#### EXERCISE OBJECTIVE:
Below is the data. Give it again, complete and exact.

#### EXERCISE DATA:
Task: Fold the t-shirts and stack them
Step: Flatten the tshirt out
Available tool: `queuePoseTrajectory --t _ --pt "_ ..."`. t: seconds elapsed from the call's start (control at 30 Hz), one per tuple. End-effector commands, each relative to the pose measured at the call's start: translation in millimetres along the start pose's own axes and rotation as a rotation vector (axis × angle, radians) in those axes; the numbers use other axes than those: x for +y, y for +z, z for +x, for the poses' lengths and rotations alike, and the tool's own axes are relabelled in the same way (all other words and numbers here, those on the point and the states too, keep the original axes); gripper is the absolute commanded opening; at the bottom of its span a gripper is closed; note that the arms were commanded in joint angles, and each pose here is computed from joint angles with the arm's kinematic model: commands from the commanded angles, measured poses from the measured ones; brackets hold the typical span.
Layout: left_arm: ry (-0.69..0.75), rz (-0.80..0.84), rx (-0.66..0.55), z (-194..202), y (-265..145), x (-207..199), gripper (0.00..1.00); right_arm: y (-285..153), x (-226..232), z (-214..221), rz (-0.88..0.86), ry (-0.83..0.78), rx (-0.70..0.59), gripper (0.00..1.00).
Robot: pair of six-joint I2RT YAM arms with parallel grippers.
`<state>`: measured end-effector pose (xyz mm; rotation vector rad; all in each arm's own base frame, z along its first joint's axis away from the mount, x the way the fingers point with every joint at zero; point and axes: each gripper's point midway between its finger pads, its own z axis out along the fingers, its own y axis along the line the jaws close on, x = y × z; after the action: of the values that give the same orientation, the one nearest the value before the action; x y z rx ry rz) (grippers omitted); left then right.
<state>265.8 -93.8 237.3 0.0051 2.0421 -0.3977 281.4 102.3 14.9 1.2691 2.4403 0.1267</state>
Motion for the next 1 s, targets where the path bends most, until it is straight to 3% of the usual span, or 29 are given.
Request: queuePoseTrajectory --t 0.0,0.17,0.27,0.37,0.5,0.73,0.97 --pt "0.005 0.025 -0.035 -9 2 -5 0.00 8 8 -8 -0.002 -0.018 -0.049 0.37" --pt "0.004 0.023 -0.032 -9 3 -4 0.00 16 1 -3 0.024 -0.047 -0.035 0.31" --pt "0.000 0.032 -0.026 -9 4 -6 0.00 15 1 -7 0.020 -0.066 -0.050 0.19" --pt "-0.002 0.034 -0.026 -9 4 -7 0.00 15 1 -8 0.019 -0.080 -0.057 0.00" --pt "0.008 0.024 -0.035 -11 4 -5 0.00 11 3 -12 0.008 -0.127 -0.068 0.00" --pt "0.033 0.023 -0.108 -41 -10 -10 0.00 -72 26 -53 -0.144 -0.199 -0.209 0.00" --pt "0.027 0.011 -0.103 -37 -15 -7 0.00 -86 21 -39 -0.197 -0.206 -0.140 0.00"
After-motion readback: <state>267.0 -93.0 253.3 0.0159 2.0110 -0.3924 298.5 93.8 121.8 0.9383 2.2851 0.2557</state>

#### WRITTEN ANSWER:
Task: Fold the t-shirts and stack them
Step: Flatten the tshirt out
Available tool: `queuePoseTrajectory --t _ --pt "_ ..."`. t: seconds elapsed from the call's start (control at 30 Hz), one per tuple. End-effector commands, each relative to the pose measured at the call's start: translation in millimetres along the start pose's own axes and rotation as a rotation vector (axis × angle, radians) in those axes; the numbers use other axes than those: x for +y, y for +z, z for +x, for the poses' lengths and rotations alike, and the tool's own axes are relabelled in the same way (all other words and numbers here, those on the point and the states too, keep the original axes); gripper is the absolute commanded opening; at the bottom of its span a gripper is closed; note that the arms were commanded in joint angles, and each pose here is computed from joint angles with the arm's kinematic model: commands from the commanded angles, measured poses from the measured ones; brackets hold the typical span.
Layout: left_arm: ry (-0.69..0.75), rz (-0.80..0.84), rx (-0.66..0.55), z (-194..202), y (-265..145), x (-207..199), gripper (0.00..1.00); right_arm: y (-285..153), x (-226..232), z (-214..221), rz (-0.88..0.86), ry (-0.83..0.78), rx (-0.70..0.59), gripper (0.00..1.00).
Robot: pair of six-joint I2RT YAM arms with parallel grippers.
`<state>`: measured end-effector pose (xyz mm; rotation vector rad; all in each arm's own base frame, z along its first joint's axis away from the mount, x the way the fingers point with every joint at zero; point and axes: each gripper's point midway between its finger pads, its own z axis out along the fingers, its own y axis along the line the jaws close on, x = y × z; after the action: of the values that give the same orientation, the one nearest the value before the action; x y z rx ry rz) (grippers omitted); left then right.
<state>265.8 -93.8 237.3 0.0051 2.0421 -0.3977 281.4 102.3 14.9 1.2691 2.4403 0.1267</state>
Motion for the next 1 s, targets where the path bends most, until it is straight to 3% of the usual span, or 29 are given.
Request: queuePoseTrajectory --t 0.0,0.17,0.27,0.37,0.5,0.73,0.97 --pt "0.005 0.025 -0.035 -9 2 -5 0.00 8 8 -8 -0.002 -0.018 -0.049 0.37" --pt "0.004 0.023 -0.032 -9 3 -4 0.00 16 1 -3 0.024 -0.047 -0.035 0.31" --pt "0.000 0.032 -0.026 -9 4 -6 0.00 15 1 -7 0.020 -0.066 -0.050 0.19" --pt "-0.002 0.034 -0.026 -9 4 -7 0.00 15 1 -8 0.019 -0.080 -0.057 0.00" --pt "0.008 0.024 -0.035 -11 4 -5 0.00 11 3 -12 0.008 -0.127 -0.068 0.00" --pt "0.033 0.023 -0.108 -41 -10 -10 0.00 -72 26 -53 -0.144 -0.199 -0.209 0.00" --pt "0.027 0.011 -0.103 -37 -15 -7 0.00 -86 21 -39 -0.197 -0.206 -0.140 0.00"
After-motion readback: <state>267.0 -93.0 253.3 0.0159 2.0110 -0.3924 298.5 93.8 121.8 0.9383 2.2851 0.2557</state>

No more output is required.